(Collected data begins)

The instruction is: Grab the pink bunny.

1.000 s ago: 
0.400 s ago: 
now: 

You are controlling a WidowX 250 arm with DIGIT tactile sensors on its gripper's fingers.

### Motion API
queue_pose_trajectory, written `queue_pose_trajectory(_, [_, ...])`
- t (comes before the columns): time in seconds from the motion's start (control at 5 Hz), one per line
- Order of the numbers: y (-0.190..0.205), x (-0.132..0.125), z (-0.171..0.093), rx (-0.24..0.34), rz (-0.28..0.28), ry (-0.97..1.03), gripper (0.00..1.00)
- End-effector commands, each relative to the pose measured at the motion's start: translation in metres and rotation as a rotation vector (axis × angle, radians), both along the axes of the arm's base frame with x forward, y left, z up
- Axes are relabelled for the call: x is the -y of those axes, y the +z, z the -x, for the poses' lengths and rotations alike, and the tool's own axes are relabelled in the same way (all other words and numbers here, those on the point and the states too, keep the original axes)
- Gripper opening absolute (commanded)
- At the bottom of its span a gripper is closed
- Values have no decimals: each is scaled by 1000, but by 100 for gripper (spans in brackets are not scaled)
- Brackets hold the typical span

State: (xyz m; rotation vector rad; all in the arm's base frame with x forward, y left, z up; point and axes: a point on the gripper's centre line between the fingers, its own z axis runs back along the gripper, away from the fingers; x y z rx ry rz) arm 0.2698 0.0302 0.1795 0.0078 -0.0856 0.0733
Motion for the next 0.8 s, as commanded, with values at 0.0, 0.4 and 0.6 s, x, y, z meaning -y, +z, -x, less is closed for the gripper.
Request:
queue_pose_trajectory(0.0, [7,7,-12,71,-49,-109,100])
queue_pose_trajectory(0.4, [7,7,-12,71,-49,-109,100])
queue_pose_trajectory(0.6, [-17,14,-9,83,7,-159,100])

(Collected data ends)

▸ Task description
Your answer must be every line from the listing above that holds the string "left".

▸ Reply
- End-effector commands, each relative to the pose measured at the motion's start: translation in metres and rotation as a rotation vector (axis × angle, radians), both along the axes of the arm's base frame with x forward, y left, z up
State: (xyz m; rotation vector rad; all in the arm's base frame with x forward, y left, z up; point and axes: a point on the gripper's centre line between the fingers, its own z axis runs back along the gripper, away from the fingers; x y z rx ry rz) arm 0.2698 0.0302 0.1795 0.0078 -0.0856 0.0733

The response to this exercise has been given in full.